[Collected data entries]
________________________

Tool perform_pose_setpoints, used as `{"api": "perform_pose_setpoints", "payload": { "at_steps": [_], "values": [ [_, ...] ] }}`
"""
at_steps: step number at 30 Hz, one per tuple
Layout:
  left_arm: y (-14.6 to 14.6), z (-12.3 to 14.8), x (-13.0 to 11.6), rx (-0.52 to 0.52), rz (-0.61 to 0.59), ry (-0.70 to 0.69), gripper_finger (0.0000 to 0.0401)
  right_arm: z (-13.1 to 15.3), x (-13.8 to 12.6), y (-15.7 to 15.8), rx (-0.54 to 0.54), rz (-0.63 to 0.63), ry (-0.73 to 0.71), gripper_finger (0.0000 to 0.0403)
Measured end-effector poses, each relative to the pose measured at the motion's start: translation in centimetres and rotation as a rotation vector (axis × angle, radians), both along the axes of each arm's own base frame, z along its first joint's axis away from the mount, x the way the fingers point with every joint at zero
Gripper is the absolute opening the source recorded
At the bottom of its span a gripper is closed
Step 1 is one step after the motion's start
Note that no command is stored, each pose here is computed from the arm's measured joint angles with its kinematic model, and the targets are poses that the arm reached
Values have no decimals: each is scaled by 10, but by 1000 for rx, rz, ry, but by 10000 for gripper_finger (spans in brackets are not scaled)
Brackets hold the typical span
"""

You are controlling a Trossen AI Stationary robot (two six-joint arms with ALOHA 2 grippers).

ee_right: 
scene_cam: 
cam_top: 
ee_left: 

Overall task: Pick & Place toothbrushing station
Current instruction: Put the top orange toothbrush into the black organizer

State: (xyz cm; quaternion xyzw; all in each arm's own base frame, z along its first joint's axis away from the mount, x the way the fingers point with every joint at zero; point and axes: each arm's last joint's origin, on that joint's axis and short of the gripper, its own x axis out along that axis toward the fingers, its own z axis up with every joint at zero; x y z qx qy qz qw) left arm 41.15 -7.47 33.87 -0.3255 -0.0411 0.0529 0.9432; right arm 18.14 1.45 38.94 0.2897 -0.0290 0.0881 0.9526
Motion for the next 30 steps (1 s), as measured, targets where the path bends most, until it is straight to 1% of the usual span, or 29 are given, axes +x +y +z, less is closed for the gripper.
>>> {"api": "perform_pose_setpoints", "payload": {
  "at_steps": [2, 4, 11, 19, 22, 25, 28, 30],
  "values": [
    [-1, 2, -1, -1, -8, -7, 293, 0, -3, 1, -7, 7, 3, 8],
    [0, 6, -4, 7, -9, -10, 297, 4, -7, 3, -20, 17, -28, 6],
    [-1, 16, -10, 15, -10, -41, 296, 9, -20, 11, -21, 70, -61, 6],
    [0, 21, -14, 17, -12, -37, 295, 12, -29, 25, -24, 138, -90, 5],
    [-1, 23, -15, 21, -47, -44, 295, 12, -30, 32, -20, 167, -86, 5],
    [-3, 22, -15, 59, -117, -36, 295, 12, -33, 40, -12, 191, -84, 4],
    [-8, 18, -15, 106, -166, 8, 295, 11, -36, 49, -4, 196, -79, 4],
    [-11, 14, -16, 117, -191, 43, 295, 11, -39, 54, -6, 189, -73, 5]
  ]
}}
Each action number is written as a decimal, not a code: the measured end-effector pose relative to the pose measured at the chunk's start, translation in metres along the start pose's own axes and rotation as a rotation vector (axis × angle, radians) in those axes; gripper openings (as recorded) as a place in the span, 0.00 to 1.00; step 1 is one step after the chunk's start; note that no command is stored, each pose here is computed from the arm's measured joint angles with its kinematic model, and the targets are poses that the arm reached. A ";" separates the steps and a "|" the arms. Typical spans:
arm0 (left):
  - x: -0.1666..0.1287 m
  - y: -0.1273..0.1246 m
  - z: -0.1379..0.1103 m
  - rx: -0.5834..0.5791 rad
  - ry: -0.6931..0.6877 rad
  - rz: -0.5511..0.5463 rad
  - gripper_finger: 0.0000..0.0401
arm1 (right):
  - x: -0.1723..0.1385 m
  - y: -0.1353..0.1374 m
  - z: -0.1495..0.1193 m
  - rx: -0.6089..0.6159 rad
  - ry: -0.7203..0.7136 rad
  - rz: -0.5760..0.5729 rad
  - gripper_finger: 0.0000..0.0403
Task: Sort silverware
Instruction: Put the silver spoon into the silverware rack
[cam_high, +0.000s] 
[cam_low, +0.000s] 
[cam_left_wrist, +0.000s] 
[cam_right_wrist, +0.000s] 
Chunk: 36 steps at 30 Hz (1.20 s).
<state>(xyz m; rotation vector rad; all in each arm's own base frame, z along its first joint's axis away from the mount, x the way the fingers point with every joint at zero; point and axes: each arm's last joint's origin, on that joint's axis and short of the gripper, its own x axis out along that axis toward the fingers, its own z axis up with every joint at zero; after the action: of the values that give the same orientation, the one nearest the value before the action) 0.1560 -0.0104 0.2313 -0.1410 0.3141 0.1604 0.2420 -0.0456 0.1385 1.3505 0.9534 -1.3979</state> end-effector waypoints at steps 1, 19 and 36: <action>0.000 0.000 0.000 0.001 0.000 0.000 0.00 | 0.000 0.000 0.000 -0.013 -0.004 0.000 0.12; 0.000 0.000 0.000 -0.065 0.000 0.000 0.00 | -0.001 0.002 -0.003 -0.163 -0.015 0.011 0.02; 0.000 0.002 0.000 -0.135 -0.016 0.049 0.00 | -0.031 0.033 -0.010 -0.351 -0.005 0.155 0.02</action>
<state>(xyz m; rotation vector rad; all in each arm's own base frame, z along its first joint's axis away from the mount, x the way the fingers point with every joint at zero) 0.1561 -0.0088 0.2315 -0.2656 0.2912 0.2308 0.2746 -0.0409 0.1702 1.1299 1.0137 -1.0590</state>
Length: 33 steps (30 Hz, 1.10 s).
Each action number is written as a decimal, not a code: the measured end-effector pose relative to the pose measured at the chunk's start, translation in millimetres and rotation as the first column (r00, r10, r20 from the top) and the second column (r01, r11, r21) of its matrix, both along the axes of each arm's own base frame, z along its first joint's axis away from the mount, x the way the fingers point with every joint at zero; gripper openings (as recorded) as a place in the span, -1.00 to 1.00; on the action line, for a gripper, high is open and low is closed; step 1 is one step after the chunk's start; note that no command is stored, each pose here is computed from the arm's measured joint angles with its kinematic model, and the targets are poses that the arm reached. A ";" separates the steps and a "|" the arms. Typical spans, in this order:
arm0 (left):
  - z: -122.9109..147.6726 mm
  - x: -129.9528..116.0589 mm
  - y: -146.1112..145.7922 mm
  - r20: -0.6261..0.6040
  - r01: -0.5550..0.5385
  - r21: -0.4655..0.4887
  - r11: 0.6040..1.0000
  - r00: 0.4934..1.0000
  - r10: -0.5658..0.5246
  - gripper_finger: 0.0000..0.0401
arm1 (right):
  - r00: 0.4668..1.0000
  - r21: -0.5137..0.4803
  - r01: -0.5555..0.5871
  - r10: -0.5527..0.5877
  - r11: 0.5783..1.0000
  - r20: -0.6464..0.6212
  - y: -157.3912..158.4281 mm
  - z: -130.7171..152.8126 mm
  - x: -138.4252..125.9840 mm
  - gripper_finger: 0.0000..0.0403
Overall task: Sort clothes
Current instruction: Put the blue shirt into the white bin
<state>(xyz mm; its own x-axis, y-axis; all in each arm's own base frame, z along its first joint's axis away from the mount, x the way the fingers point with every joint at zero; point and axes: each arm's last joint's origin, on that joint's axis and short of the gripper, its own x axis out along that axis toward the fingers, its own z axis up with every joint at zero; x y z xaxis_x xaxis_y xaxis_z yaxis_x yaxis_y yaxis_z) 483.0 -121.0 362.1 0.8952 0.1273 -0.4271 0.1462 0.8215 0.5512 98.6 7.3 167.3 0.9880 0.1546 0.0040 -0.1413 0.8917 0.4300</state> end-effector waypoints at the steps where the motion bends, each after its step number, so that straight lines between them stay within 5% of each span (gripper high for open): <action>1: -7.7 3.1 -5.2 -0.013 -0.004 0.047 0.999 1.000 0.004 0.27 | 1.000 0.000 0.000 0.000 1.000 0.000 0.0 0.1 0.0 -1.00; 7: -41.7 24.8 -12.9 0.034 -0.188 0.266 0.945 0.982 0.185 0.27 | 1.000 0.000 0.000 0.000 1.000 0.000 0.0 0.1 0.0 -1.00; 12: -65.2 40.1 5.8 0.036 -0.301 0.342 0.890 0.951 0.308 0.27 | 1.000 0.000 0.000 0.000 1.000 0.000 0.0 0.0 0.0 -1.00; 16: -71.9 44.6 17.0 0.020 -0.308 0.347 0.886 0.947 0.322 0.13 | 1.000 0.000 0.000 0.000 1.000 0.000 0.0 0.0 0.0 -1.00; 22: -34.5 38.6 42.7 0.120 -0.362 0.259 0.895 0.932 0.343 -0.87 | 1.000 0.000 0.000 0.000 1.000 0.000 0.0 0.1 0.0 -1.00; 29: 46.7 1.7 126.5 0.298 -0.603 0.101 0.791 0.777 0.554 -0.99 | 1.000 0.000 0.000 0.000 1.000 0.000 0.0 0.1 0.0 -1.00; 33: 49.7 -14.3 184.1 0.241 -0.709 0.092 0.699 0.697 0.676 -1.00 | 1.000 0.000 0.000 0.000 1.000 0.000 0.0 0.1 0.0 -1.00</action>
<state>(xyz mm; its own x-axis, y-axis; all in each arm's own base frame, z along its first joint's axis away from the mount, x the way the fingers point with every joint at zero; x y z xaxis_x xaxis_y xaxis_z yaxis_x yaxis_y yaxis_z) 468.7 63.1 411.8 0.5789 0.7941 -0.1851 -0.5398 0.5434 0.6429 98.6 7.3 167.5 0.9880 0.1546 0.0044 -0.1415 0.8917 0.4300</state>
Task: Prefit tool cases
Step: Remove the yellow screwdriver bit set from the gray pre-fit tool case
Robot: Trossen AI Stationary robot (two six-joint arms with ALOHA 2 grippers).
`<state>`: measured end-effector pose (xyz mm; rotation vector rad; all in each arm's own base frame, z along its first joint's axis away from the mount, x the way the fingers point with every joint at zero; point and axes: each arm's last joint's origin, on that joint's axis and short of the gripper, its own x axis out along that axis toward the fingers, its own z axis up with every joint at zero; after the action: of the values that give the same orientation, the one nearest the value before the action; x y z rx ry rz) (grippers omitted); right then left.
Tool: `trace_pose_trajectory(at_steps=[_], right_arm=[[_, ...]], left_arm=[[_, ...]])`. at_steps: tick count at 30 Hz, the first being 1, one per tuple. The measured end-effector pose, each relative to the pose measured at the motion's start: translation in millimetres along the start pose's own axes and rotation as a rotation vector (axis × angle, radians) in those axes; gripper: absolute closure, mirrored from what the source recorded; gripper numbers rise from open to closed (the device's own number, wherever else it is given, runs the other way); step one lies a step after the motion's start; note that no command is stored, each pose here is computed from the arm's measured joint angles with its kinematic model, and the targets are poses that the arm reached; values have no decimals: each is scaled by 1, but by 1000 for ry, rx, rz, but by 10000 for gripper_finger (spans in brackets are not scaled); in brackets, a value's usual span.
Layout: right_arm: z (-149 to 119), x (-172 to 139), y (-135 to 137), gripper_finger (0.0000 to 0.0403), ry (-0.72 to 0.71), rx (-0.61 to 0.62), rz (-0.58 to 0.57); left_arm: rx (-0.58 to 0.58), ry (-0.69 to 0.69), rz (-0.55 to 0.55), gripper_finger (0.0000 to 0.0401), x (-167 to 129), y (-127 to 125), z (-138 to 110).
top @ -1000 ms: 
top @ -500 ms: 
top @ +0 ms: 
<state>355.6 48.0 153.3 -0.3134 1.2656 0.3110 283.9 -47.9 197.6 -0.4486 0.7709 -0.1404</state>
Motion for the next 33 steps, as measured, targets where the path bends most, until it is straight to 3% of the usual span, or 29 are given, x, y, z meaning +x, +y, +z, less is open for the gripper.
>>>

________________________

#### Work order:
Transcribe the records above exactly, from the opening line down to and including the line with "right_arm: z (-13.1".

#### Task result:
Tool perform_pose_setpoints, used as `{"api": "perform_pose_setpoints", "payload": { "at_steps": [_], "values": [ [_, ...] ] }}`
"""
at_steps: step number at 30 Hz, one per tuple
Layout:
  left_arm: y (-14.6 to 14.6), z (-12.3 to 14.8), x (-13.0 to 11.6), rx (-0.52 to 0.52), rz (-0.61 to 0.59), ry (-0.70 to 0.69), gripper_finger (0.0000 to 0.0401)
  right_arm: z (-13.1 to 15.3), x (-13.8 to 12.6), y (-15.7 to 15.8), rx (-0.54 to 0.54), rz (-0.63 to 0.63), ry (-0.73 to 0.71), gripper_finger (0.0000 to 0.0403)

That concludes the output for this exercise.